**Material provided:**

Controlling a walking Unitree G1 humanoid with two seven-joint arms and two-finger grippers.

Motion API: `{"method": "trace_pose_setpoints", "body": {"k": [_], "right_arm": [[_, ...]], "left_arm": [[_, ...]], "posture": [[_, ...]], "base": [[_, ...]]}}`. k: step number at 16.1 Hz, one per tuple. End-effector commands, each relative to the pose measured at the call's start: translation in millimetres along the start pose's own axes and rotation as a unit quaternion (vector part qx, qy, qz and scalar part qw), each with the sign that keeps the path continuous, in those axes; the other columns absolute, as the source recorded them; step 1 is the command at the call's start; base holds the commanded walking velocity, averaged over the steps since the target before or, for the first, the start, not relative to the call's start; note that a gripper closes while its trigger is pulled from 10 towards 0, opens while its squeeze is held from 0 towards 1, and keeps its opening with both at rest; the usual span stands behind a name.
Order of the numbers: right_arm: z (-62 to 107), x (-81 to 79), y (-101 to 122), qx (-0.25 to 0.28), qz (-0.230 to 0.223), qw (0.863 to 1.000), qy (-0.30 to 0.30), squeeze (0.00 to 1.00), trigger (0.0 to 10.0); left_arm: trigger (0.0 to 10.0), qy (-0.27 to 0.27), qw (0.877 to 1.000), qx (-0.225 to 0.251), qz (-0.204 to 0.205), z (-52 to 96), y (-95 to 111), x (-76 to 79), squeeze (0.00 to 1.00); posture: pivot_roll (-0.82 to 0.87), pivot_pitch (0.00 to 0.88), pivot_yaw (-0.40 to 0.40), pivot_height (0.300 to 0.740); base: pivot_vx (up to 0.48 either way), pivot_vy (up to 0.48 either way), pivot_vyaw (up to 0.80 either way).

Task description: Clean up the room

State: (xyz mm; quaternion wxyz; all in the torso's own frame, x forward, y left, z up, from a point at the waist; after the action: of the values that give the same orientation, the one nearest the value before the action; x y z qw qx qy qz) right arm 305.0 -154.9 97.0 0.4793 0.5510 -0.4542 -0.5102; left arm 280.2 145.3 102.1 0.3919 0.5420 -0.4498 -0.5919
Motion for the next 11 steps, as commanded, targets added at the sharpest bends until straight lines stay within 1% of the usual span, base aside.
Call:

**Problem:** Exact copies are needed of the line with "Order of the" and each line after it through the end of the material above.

**Exercise response:**
Order of the numbers: right_arm: z (-62 to 107), x (-81 to 79), y (-101 to 122), qx (-0.25 to 0.28), qz (-0.230 to 0.223), qw (0.863 to 1.000), qy (-0.30 to 0.30), squeeze (0.00 to 1.00), trigger (0.0 to 10.0); left_arm: trigger (0.0 to 10.0), qy (-0.27 to 0.27), qw (0.877 to 1.000), qx (-0.225 to 0.251), qz (-0.204 to 0.205), z (-52 to 96), y (-95 to 111), x (-76 to 79), squeeze (0.00 to 1.00); posture: pivot_roll (-0.82 to 0.87), pivot_pitch (0.00 to 0.88), pivot_yaw (-0.40 to 0.40), pivot_height (0.300 to 0.740); base: pivot_vx (up to 0.48 either way), pivot_vy (up to 0.48 either way), pivot_vyaw (up to 0.80 either way).

Task description: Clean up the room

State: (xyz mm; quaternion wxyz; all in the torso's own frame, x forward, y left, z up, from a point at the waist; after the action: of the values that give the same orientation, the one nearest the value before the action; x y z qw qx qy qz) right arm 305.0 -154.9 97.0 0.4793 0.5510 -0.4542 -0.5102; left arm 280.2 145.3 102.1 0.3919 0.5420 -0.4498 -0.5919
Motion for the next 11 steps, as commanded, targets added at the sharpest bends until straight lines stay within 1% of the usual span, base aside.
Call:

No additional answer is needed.